* [Task prompt] Return each line of the data that follows exactly as it reads.

* [Exercise inputs]
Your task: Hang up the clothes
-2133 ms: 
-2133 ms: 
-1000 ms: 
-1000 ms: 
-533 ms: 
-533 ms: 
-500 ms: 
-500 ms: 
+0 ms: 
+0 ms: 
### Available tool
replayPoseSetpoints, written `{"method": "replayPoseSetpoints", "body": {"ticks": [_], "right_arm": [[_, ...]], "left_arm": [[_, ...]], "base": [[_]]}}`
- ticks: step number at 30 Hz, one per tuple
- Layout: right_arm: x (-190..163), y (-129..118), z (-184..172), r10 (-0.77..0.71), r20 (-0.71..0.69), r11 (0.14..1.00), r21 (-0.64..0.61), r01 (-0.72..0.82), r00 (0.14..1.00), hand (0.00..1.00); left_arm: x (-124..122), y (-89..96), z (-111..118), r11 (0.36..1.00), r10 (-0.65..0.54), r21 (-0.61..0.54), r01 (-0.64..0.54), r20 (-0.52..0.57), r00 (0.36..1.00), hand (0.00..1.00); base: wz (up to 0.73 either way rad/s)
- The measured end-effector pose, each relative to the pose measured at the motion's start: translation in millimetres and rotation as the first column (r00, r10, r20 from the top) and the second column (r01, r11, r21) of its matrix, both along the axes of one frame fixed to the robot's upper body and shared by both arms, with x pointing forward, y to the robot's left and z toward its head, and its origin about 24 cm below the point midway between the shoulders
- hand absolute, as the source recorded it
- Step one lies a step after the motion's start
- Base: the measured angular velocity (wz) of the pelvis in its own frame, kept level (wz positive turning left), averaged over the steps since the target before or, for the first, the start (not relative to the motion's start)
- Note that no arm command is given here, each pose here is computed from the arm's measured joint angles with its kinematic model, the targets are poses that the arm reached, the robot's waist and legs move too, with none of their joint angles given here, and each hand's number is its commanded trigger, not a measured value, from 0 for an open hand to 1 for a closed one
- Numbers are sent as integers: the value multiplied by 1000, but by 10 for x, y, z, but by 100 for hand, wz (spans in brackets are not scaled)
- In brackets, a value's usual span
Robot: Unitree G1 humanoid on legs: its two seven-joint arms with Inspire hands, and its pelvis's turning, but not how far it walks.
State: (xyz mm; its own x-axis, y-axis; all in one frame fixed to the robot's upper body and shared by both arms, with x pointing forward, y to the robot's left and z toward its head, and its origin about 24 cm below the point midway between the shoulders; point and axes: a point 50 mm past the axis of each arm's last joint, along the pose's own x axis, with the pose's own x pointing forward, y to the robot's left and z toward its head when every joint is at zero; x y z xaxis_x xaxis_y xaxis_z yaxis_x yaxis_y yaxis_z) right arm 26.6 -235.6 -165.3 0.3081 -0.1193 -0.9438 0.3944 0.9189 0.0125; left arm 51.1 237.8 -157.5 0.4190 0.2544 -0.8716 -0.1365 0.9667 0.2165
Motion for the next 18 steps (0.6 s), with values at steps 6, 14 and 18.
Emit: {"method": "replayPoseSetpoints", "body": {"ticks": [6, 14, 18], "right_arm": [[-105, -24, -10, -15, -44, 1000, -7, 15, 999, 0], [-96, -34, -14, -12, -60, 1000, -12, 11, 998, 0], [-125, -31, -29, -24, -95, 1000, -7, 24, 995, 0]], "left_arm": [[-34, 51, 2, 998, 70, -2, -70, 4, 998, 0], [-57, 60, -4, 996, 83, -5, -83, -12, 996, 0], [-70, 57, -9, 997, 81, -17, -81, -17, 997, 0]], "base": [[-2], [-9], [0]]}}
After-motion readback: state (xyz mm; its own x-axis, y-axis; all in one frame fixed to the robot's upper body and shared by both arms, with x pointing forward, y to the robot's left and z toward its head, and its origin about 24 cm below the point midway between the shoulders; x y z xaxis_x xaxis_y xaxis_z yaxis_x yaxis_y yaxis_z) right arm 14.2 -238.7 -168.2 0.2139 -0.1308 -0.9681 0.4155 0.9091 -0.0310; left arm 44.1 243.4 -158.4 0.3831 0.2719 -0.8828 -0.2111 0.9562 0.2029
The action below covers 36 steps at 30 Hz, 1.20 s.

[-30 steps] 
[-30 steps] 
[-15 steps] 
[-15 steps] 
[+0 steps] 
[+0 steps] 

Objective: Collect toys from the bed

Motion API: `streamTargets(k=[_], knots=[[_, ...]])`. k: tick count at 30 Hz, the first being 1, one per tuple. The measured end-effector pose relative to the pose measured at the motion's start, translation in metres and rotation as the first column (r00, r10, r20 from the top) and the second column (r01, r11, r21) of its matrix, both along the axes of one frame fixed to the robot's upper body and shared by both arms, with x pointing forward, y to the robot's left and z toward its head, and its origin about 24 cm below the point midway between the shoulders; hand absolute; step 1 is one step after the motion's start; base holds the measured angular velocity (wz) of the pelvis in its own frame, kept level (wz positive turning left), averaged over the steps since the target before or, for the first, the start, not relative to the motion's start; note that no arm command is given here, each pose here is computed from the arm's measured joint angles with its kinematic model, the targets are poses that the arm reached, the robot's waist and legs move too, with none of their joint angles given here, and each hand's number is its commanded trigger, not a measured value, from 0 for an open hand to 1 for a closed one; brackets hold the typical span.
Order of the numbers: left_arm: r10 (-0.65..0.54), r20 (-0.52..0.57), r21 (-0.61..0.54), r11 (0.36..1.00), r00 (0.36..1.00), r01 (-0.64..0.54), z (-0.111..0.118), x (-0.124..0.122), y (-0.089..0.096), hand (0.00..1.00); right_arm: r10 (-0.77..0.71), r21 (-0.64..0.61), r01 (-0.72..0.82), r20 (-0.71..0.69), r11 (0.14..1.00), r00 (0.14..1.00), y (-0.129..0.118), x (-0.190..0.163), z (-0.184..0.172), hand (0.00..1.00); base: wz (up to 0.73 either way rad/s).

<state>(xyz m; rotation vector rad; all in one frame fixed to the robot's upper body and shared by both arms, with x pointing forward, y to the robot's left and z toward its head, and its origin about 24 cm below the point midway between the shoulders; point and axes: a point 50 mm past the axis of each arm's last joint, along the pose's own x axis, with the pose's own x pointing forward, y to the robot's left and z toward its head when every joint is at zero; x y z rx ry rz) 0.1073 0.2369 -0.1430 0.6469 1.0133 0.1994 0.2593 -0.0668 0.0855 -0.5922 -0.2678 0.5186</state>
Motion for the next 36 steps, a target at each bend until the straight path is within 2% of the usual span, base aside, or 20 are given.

* [Solution to this problem]
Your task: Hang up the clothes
-2133 ms: 
-2133 ms: 
-1000 ms: 
-1000 ms: 
-533 ms: 
-533 ms: 
-500 ms: 
-500 ms: 
+0 ms: 
+0 ms: 
### Available tool
replayPoseSetpoints, written `{"method": "replayPoseSetpoints", "body": {"ticks": [_], "right_arm": [[_, ...]], "left_arm": [[_, ...]], "base": [[_]]}}`
- ticks: step number at 30 Hz, one per tuple
- Layout: right_arm: x (-190..163), y (-129..118), z (-184..172), r10 (-0.77..0.71), r20 (-0.71..0.69), r11 (0.14..1.00), r21 (-0.64..0.61), r01 (-0.72..0.82), r00 (0.14..1.00), hand (0.00..1.00); left_arm: x (-124..122), y (-89..96), z (-111..118), r11 (0.36..1.00), r10 (-0.65..0.54), r21 (-0.61..0.54), r01 (-0.64..0.54), r20 (-0.52..0.57), r00 (0.36..1.00), hand (0.00..1.00); base: wz (up to 0.73 either way rad/s)
- The measured end-effector pose, each relative to the pose measured at the motion's start: translation in millimetres and rotation as the first column (r00, r10, r20 from the top) and the second column (r01, r11, r21) of its matrix, both along the axes of one frame fixed to the robot's upper body and shared by both arms, with x pointing forward, y to the robot's left and z toward its head, and its origin about 24 cm below the point midway between the shoulders
- hand absolute, as the source recorded it
- Step one lies a step after the motion's start
- Base: the measured angular velocity (wz) of the pelvis in its own frame, kept level (wz positive turning left), averaged over the steps since the target before or, for the first, the start (not relative to the motion's start)
- Note that no arm command is given here, each pose here is computed from the arm's measured joint angles with its kinematic model, the targets are poses that the arm reached, the robot's waist and legs move too, with none of their joint angles given here, and each hand's number is its commanded trigger, not a measured value, from 0 for an open hand to 1 for a closed one
- Numbers are sent as integers: the value multiplied by 1000, but by 10 for x, y, z, but by 100 for hand, wz (spans in brackets are not scaled)
- In brackets, a value's usual span
Robot: Unitree G1 humanoid on legs: its two seven-joint arms with Inspire hands, and its pelvis's turning, but not how far it walks.
State: (xyz mm; its own x-axis, y-axis; all in one frame fixed to the robot's upper body and shared by both arms, with x pointing forward, y to the robot's left and z toward its head, and its origin about 24 cm below the point midway between the shoulders; point and axes: a point 50 mm past the axis of each arm's last joint, along the pose's own x axis, with the pose's own x pointing forward, y to the robot's left and z toward its head when every joint is at zero; x y z xaxis_x xaxis_y xaxis_z yaxis_x yaxis_y yaxis_z) right arm 26.6 -235.6 -165.3 0.3081 -0.1193 -0.9438 0.3944 0.9189 0.0125; left arm 51.1 237.8 -157.5 0.4190 0.2544 -0.8716 -0.1365 0.9667 0.2165
Motion for the next 18 steps (0.6 s), with values at steps 6, 14 and 18.
Emit: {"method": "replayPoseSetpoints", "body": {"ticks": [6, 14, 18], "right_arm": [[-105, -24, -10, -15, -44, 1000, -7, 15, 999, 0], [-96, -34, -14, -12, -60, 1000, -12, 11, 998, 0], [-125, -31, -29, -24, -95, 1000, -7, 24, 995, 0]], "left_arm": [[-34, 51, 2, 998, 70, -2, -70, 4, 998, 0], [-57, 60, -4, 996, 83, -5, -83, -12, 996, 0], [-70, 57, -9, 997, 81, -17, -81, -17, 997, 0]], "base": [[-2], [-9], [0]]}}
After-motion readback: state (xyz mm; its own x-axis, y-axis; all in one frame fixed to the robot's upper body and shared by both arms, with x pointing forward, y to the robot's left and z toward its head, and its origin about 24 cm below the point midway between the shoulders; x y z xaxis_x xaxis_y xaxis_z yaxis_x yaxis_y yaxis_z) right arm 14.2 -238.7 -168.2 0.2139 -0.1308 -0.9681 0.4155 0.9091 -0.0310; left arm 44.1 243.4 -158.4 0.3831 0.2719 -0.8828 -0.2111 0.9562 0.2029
The action below covers 36 steps at 30 Hz, 1.20 s.

[-30 steps] 
[-30 steps] 
[-15 steps] 
[-15 steps] 
[+0 steps] 
[+0 steps] 

Objective: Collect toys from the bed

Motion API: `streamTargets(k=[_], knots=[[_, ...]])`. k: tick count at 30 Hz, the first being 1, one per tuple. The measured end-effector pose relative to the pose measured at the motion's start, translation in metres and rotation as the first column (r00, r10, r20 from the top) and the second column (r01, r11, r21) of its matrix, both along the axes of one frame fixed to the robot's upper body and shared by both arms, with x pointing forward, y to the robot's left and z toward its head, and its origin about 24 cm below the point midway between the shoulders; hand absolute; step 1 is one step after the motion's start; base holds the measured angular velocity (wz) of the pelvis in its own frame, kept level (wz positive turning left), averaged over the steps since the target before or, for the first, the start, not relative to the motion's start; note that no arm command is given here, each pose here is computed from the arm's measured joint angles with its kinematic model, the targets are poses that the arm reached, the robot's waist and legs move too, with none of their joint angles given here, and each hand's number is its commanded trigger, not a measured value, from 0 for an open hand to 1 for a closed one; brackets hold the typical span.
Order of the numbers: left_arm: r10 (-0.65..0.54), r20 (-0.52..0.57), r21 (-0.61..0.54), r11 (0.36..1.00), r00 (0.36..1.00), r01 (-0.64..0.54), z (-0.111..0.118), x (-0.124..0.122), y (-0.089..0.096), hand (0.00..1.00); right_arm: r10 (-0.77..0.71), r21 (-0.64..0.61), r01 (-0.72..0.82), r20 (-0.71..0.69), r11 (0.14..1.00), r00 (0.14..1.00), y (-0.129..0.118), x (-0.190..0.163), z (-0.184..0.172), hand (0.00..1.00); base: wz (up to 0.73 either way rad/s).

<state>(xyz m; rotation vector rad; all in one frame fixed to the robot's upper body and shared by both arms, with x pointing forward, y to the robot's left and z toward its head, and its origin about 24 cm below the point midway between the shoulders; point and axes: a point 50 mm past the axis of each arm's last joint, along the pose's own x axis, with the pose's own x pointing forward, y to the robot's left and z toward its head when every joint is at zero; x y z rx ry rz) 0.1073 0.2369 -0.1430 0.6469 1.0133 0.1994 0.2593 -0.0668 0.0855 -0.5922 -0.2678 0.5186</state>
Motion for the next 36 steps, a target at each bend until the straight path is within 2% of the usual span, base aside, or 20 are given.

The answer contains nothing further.